And that's really indicative of just how masterful writer Jane Austen is. And you know, why these books have persisted in popularity for over two centuries. Like, because she was so good at creating characters and introducing us to them and making us feel as though we know who these people are without ever info dumping or making it feel too contrived, just sketching out a picture for us and like inviting us into the world that she's creating while also writing commentary on social issues or like the norms of the time.
And it's. So adeptly woven together that it is impossible to me to understand how she did it. Like, how are you, how are you so good at this?
Emily: And it also still feels very relatable. I mean, I may be biased, but going through these conversations, like, okay. Aside from like some of the vocabulary, this is exactly a conversation that I could see having with most of my friends, just, you know, going off on a tangent while somebody else's snarking from the corner and another person is going, are you guys arguing?
Lauren: And that was 90% of the college house parties that I went to.
Emily: Well, you went to the nerd parties, so...
Lauren: I did, on purpose. It was great.
Emily: Like Jane Austen couldn't have been doing that particular thing on purpose, trying to make it a relatable scene throughout centuries. But just because she portrayed people and their relationships in such a, what I think of as an honest way or an authentic way, even if they are fictionalized and, you know, simplified as people because.
It, you know, it's a novel. Because of the way she constructed these characters and had them interact with each other, that just makes it so much easier for us [00:14:00] to grasp and relate to them.
Lauren: 100%. And that's like, what we talked about in virtual Jane con is that if the themes and the emotions in your story are relatable, Then it will be applicable to everyone who reads it, even if the setting is completely foreign to them.
Emily: So talking about how emotions and larger themes can come through, even when our social norms have shifted. And I was really curious to get into what masculinity looked like or was idealized as during the Regency period. I'm going to start off this history section with my eternal refrain that during the Regency era, social norms were changing. As we've talked about in the last season and a little bit with the theme of the last episode, along with the industrial revolution and the rise of the middle class, their ideals were becoming more prominent and being adopted by people of higher classes. Like the Gentry that we're seeing.
So society as a whole was shifting away from idealizing the sort of luxurious upper class lifestyle. Masculinity, of course plays a big role in this. Whereas before the kind of, aristrocratic man was sufficiently masculine when he was idle and just whiling away his time and spending as money, being polite to ladies.
Around the turn of the century, people are starting to say, well, you know, politeness, that can be used to mask a lack of character. Also. We don't really like it when a man's just like playing cards all day. He should have some kind of like, Business skill.
Lauren: Be a man, get a job.
Emily: Right. [00:16:00] And there's also in the wake of the French revolution, especially a burgeoning sense of national identity.

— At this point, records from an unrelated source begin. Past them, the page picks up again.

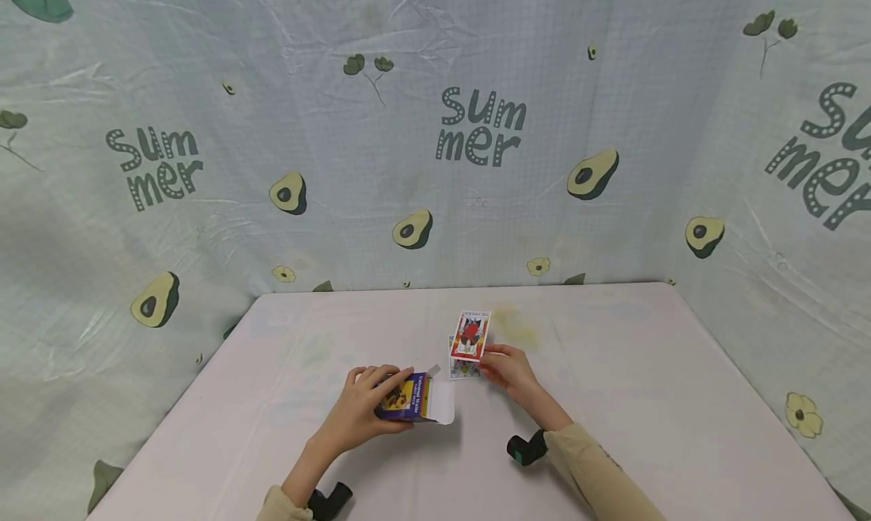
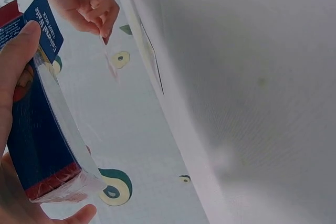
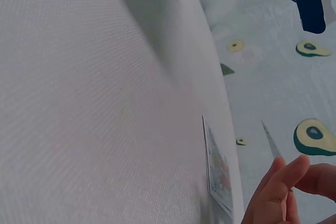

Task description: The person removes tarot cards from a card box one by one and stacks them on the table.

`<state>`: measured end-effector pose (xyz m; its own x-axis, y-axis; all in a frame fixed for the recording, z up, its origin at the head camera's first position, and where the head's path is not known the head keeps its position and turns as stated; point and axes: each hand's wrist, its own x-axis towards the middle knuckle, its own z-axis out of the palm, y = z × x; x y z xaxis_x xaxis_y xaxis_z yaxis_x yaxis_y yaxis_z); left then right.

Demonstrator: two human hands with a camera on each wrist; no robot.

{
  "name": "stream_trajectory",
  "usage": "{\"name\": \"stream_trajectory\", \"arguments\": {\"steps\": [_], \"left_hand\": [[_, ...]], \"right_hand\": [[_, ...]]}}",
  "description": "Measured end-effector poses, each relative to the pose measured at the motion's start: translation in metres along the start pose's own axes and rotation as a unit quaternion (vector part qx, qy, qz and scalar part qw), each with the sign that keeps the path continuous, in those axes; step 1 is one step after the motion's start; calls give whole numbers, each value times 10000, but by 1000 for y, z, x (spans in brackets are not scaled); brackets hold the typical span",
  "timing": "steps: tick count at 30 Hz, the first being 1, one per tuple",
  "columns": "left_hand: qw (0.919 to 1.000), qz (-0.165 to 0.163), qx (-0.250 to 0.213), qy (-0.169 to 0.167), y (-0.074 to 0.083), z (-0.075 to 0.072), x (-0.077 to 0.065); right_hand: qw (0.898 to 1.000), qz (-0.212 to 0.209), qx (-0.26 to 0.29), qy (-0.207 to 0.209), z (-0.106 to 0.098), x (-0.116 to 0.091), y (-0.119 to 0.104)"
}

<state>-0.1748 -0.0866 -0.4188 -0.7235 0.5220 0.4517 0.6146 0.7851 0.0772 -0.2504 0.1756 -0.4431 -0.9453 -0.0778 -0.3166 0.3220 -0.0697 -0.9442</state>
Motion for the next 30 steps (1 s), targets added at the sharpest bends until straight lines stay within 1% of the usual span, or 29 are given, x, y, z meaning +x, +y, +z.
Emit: {"name": "stream_trajectory", "arguments": {"steps": [10,18,25,30], "left_hand": [[10000,45,-21,22,1,-1,0],[9999,77,-58,-53,3,-1,1],[9999,90,-16,-125,3,0,0],[9998,57,-32,-162,4,0,0]], "right_hand": [[9993,161,-299,-123,-2,3,3],[9983,179,-407,-384,-3,6,6],[9977,376,-501,-267,-2,9,6],[9959,531,-721,-127,-2,14,8]]}}
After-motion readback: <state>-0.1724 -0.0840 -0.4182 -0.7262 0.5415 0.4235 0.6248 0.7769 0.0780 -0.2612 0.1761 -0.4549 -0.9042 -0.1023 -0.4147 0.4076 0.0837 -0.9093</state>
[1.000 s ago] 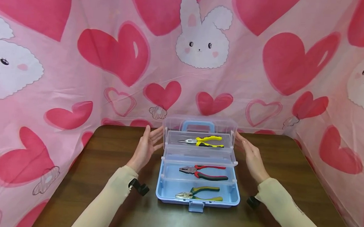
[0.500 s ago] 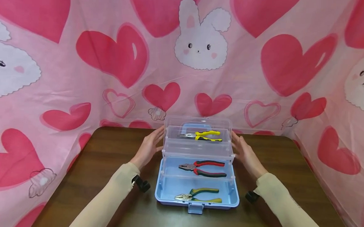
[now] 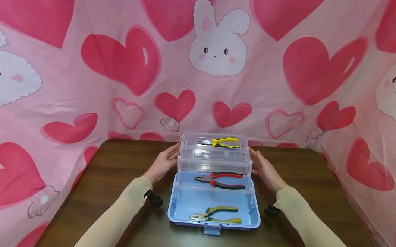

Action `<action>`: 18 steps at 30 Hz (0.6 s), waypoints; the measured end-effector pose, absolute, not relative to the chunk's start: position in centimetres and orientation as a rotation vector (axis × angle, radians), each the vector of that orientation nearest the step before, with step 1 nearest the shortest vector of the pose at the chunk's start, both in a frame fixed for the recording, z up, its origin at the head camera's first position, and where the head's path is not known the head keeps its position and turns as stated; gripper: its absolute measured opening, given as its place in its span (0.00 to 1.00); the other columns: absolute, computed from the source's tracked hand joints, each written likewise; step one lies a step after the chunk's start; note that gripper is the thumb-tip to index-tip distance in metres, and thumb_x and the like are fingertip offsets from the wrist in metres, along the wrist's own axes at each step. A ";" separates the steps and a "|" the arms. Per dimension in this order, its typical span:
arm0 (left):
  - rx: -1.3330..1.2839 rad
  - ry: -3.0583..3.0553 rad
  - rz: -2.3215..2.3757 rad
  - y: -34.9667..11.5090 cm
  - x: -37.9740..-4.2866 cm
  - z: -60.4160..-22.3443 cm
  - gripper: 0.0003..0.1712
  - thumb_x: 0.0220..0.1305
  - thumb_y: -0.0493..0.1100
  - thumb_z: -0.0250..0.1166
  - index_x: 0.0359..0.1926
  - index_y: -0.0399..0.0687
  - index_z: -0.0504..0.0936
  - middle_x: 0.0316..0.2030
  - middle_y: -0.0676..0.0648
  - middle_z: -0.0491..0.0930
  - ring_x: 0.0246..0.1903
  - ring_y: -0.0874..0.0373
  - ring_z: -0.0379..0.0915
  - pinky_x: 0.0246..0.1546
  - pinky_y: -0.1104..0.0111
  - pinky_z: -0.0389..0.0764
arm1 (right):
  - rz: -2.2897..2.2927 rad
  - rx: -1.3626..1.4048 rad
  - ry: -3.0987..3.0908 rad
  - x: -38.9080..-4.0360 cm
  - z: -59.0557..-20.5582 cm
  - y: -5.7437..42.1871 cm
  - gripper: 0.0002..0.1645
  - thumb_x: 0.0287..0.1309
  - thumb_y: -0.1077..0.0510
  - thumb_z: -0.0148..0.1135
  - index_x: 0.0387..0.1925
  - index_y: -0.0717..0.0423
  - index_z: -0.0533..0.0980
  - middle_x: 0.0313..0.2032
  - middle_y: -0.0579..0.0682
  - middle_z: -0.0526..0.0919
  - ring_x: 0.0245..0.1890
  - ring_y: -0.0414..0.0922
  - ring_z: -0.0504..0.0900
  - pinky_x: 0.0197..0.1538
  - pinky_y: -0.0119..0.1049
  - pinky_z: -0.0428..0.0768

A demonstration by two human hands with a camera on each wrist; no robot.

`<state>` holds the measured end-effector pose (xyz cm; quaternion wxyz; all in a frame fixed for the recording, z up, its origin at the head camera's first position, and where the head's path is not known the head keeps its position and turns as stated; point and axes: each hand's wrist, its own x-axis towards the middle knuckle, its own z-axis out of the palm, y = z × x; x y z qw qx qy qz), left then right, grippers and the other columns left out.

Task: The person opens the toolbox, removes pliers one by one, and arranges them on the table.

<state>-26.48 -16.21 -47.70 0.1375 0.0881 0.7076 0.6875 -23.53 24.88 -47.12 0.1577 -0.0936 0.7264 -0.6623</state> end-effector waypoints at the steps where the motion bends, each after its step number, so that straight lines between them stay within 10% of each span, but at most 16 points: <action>1: 0.245 2.042 1.984 -16.2 -26.6 -47.9 0.40 0.74 0.28 0.58 0.82 0.43 0.55 0.80 0.42 0.57 0.77 0.47 0.58 0.69 0.57 0.69 | -1.894 -0.277 2.068 -23.6 -47.3 24.9 0.41 0.80 0.31 0.26 0.85 0.40 0.39 0.83 0.52 0.45 0.81 0.63 0.48 0.74 0.68 0.59; 18: 0.125 1.977 1.980 -15.9 -26.8 -48.8 0.38 0.74 0.28 0.56 0.81 0.39 0.56 0.78 0.39 0.60 0.76 0.45 0.60 0.69 0.55 0.70 | -1.863 -0.200 2.006 -24.4 -48.8 25.4 0.44 0.79 0.30 0.27 0.85 0.44 0.39 0.83 0.52 0.45 0.81 0.61 0.48 0.75 0.65 0.58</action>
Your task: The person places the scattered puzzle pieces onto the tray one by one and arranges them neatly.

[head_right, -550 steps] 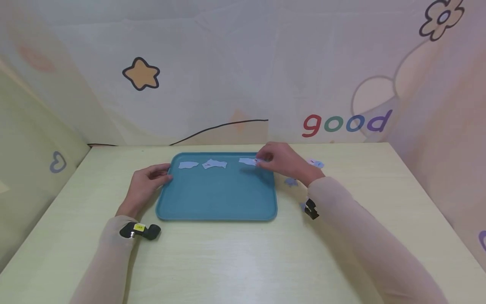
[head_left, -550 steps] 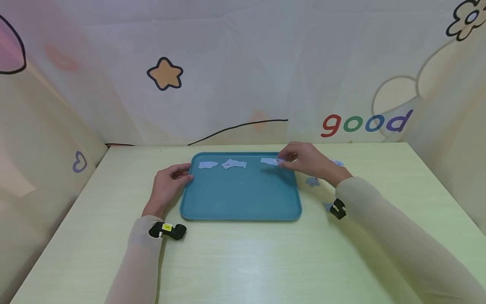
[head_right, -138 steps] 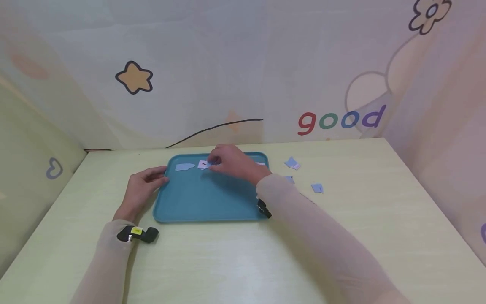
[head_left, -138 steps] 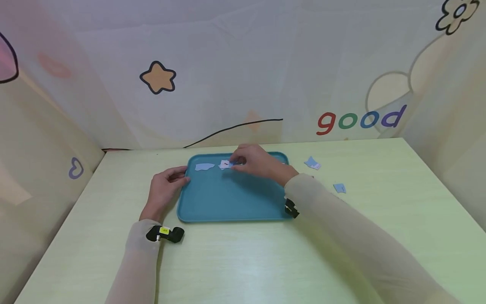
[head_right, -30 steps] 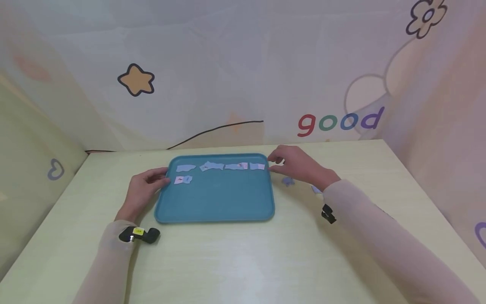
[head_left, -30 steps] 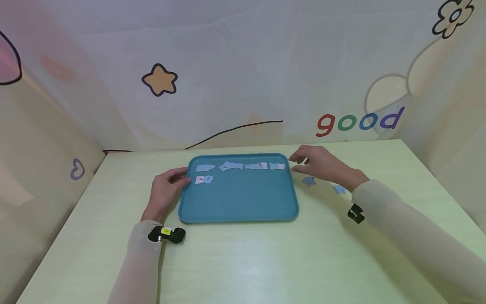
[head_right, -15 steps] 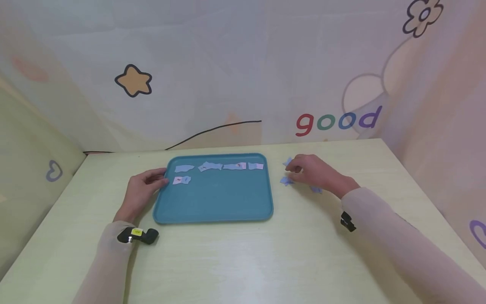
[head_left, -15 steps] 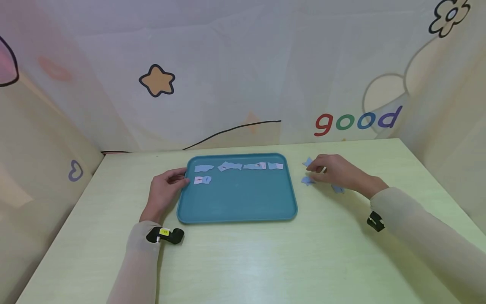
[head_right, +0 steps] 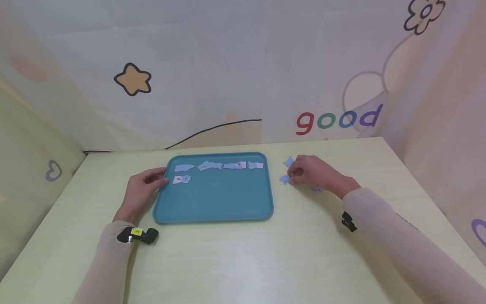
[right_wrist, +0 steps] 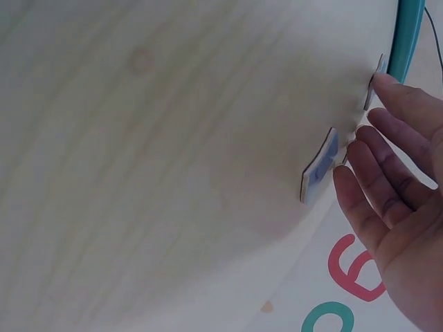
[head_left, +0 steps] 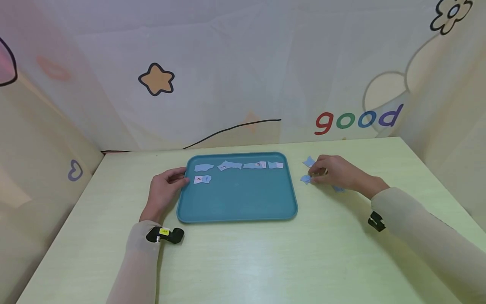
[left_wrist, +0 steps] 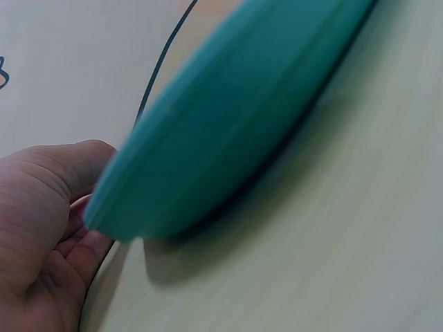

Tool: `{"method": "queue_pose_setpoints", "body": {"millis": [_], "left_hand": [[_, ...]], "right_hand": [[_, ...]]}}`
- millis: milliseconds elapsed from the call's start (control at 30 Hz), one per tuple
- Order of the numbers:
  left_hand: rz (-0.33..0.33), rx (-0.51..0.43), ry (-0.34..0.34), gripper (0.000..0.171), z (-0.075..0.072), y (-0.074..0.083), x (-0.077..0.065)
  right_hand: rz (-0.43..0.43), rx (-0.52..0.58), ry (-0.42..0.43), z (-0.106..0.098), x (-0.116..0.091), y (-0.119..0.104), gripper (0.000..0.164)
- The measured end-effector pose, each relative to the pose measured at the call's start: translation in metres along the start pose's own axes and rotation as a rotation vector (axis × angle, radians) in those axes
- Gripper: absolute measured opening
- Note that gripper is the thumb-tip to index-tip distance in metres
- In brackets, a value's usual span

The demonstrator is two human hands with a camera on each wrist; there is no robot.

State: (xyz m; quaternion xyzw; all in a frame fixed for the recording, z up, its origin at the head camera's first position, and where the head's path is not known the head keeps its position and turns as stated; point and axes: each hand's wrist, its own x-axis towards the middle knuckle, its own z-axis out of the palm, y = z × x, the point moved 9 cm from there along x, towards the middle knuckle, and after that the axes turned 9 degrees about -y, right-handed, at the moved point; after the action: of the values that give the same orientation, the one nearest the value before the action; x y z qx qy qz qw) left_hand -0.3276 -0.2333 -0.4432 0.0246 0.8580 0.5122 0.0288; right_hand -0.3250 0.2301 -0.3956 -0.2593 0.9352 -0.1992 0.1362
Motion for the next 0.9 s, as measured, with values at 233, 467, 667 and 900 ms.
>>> {"method": "queue_pose_setpoints", "body": {"millis": [233,467,667,900], "left_hand": [[-0.006,-0.005,0.002,0.043,0.0002,0.0,0.0006],[-0.004,-0.005,-0.002,0.044,-0.0004,0.0002,-0.0004],[-0.002,-0.005,0.002,0.044,-0.0011,0.0005,-0.0011],[-0.002,-0.008,-0.001,0.044,-0.0003,0.0005,-0.0006]], "right_hand": [[0.01,0.01,-0.001,0.0006,0.0002,-0.0012,0.023],[0.024,0.018,0.006,0.0022,0.0017,0.0012,0.02],[0.055,0.036,0.009,0.0043,0.0033,0.0057,0.018],[0.066,0.07,0.012,0.0013,0.0009,0.0037,0.021]]}}
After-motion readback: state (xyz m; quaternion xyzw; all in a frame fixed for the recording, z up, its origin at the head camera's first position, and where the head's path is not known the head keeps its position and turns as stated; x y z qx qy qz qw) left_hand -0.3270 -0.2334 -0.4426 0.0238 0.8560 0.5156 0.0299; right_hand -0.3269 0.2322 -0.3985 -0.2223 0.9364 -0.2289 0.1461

So English nationalism was incredibly strong around this time. And so the ideals of responsibility and service become paramount to what an ideal man is. Not only are you supposed to provide service to the nation, but also take on more intimate responsibilities in the domestic sphere. So being financially responsible for a family or managing an estate, if you have that kind of resource, but that did come along too, with what we discussed in the past season of these sort of Protestant Christian values.
Where emotional expression is being discouraged in favor of restraint. So we're starting to see that, that classic--
In Unison: stiff upper lip!
Emily: Yup.
Lauren: There it is.
Emily: Yeah. So the, the stiff upper lip. Fidelity to your family, obedience and piety in a more religious realm and self-control especially.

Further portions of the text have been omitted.